還暦という重力圏を脱したとき、私たちの手元に残るべきものは、もはや銀行の残高ではない。それは「因果貯金」という、宇宙の全域で通用する目に見えない資産である。

思えば、私たちは「地球」という星に定住しているのではない。この青い星という名の「道の駅」に、ほんの一時立ち寄っただけの「宇宙の旅人」なのだ。この寄り道の時間は、宇宙の悠久の歴史から見れば、まばたきほどの一瞬にすぎない。

この「地球」という体験型テーマパークでは、肉体という宇宙服をまとい、不自由さや感情を味わい尽くすことが許されている。しかし、旅の終わり——すなわち肉体を脱ぐとき、私たちが持っていけるパスポートは、どれだけ外側の物質(5%の可視世界)を積み上げたかではなく、どれだけ内側の徳(95%の不可視世界)を積んだか、その一事にかかっている。

宇宙の約95%を占める「暗黒物質(ダークマター)」や「ダークエネルギー」を、遠い科学の対象ではなく、自分を支える「目に見えない親族」として捉えてみてはどうだろう。
銀河を繋ぎ止めるダークマターのように、目立たずとも周囲との「絆」を支えること。
宇宙を膨張させるダークエネルギーのように、変化を恐れず「進化」を信じること。

この「親族」たちは、私たちが損得勘定抜きで誰かに微笑み、慈しみの言葉をかけるたびに、宇宙の会計システムに「善き因果」を記帳してくれる。
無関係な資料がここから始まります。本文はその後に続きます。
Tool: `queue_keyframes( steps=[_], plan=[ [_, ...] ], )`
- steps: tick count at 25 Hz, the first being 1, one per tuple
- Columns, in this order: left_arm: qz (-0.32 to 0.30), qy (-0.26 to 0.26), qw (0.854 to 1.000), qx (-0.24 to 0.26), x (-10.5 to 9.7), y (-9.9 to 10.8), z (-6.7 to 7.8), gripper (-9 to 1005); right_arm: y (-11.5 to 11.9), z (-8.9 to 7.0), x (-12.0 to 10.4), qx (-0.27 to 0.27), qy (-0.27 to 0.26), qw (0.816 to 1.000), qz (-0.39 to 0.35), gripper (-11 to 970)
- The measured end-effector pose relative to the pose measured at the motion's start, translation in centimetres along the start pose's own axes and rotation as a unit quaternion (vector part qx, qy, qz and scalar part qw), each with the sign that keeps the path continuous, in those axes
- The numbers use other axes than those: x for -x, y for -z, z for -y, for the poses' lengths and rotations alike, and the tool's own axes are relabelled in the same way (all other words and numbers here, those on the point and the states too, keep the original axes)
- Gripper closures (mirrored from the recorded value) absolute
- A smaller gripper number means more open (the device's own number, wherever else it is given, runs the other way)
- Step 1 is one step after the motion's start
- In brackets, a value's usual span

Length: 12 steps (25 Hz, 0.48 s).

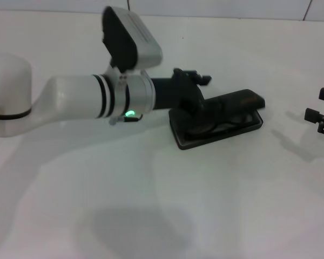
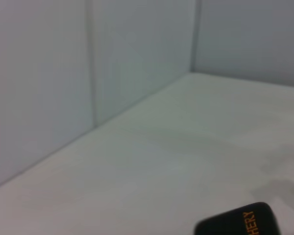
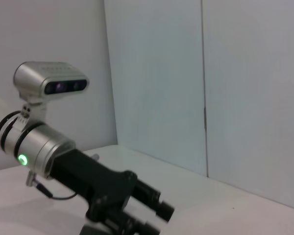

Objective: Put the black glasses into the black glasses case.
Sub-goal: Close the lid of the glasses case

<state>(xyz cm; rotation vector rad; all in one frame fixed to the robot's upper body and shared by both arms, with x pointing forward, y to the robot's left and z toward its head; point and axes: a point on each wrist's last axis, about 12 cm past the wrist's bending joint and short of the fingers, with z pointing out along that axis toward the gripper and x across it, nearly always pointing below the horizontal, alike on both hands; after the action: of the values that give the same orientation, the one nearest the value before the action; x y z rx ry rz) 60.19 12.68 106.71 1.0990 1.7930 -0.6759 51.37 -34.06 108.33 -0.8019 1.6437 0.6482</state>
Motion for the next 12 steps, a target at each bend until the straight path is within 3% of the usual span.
queue_keyframes(
  steps=[8, 12],
  plan=[
    [0.018, -0.015, 1.0, -0.009, -0.3, 0.2, 0.8, 321, -0.3, 0.1, 0.1, 0.002, 0.0, 1.0, 0.0, 361],
    [0.096, -0.024, 0.994, -0.038, 0.4, 2.1, 1.9, 320, -0.9, -0.2, 0.4, 0.018, 0.003, 1.0, 0.004, 358]
  ],
)
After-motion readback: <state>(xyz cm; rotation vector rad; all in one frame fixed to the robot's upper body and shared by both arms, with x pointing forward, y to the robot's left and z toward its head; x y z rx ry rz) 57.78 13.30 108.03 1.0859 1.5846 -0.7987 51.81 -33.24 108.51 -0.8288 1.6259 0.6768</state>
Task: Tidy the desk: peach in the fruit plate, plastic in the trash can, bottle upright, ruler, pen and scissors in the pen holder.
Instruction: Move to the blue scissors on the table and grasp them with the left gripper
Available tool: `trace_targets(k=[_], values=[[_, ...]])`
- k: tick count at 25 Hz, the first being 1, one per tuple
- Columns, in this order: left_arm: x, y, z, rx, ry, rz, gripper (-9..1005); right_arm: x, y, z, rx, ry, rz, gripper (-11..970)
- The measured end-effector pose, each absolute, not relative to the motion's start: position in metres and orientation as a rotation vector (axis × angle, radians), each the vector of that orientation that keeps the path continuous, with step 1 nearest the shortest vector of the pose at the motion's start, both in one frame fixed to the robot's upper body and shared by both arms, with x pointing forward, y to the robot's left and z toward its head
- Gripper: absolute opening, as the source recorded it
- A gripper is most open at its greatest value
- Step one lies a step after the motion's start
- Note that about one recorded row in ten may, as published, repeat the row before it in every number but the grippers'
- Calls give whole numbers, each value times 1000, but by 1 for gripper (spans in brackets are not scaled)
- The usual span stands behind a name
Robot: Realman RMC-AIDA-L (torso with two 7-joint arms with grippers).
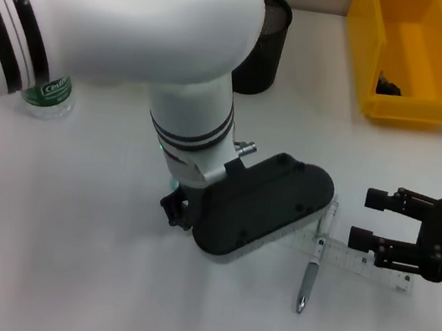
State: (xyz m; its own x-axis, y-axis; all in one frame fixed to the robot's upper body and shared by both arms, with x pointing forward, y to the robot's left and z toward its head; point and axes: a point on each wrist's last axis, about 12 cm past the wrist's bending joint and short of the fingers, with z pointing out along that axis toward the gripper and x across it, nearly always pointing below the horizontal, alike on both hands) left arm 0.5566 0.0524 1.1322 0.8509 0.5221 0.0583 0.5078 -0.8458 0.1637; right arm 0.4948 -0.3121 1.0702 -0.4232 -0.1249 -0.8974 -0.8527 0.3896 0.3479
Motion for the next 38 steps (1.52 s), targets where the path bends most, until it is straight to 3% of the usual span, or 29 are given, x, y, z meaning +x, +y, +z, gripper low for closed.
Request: trace_targets(k=[38], values=[[551, 49, 1122, 2906, 722, 135, 293, 497, -306, 1071, -864, 1794, 1106, 783]])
そして、その旅路のクライマックスにあるのが、「同志」と共に築く平和の潮流だ。 「生命の尊厳」という全宇宙共通の法に基づき、世界に調和をもたらそうとする歩み。それは、自分という個の枠を超え、宇宙の拡大の意志と完全に共鳴する行為である。たとえ道半ばであっても、その「平和へのベクトル」を作ったという事実こそが、宇宙に刻まれる消えない光跡となる。

還暦からの日々は、執着を手放し、身軽になるための時間だ。 「お陰様」という感謝の燃料を積み込み、同志と共に、次なる銀河へと向かう準備を整える。

「寄り道は楽しかった。そして、私のカバンには最高のお土産(因果)が詰まっている」
そう胸を張って言える旅人として、私たちは今日、また新しい宇宙の景色を面白がって進んでいく。